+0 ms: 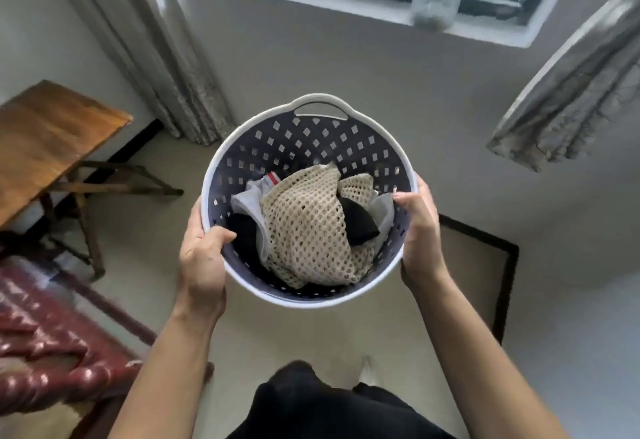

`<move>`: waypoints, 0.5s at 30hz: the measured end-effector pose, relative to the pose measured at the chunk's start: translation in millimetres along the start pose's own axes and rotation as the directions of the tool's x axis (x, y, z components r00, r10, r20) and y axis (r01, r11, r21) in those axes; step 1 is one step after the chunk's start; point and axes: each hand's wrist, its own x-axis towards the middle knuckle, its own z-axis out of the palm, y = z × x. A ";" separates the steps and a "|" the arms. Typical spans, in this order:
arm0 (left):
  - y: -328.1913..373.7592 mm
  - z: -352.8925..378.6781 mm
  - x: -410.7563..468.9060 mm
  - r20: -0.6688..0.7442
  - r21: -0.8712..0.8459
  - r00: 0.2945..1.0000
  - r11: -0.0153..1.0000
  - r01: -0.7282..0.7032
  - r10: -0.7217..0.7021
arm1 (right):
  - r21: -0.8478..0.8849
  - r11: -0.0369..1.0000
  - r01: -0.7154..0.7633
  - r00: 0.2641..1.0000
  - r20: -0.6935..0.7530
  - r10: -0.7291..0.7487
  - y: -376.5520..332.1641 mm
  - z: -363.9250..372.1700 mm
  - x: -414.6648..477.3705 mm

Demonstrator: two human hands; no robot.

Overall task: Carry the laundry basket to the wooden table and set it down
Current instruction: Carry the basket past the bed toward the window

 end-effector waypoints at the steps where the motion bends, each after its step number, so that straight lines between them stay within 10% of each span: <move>1: 1.6 1.8 7.6 -0.026 -0.008 1.000 1.000 -0.010 0.010 | -0.008 1.000 -0.005 0.999 0.034 0.005 -1.4 7.9 15.6; 15: 13.2 -14.3 273.6 -0.406 -0.039 0.914 0.999 -0.026 0.008 | -0.177 0.984 -0.018 0.910 0.405 0.089 31.2 223.7 313.7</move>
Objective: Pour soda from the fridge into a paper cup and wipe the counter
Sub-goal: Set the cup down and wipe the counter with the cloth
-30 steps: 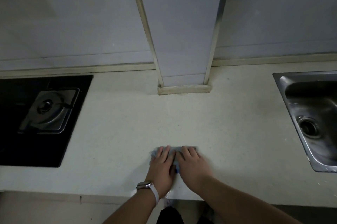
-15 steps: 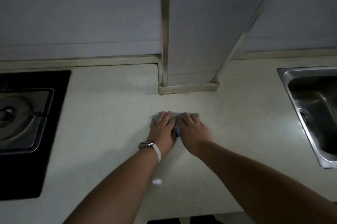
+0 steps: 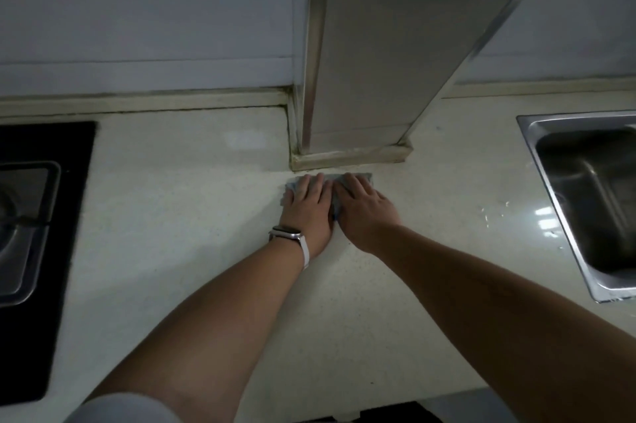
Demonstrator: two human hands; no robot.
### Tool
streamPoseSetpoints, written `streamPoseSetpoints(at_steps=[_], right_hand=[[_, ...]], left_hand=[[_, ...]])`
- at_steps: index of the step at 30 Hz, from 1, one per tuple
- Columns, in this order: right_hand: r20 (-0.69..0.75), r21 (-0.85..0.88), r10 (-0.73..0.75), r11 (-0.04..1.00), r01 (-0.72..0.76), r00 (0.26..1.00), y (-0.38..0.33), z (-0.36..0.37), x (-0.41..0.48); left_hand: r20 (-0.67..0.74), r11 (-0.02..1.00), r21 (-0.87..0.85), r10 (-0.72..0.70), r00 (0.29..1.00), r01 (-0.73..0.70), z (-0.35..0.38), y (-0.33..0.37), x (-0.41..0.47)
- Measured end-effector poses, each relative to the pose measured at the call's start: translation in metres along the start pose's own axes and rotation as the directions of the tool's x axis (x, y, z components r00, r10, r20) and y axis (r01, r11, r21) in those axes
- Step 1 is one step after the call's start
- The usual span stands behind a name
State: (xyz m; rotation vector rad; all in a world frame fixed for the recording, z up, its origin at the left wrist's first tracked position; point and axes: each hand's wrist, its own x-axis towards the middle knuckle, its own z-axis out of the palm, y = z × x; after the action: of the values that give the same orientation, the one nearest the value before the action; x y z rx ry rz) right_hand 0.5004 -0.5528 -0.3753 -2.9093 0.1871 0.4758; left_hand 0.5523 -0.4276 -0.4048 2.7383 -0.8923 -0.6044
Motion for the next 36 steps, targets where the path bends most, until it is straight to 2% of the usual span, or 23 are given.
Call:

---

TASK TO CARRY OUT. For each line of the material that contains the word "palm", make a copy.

TASK RESULT.
`<move>`: waypoints, 0.5s at 30hz: the measured end-effector pose, relative to the pose measured at the chunk's start: translation in millimetres along the start pose's own axes and rotation as the directions of the tool's x axis (x, y, z components r00, r10, r20) and y axis (r01, r11, r21) in those axes; step 1 is one step after the chunk's start; point and axes: each hand's wrist, its own x-axis towards the middle knuckle, its own z-axis out of the palm, y = z × x. A ";" separates the steps and a "|" the arms. Typical spans, in this order:
State: (xyz m; rotation vector rad; all in a world frame fixed for the recording, z up, its origin at the left wrist's first tracked position; point and axes: each hand's wrist, its own x-axis towards the middle knuckle, its own z-axis out of the palm, y = z × x; after the action: of the values that give the same orientation, the one nearest the value before the action; x y z rx ry rz) right_hand 0.5004 -0.5528 -0.3753 -2.9093 0.1871 0.4758; left_hand 0.5523 -0.4276 -0.4048 2.7383 -0.8923 -0.6044

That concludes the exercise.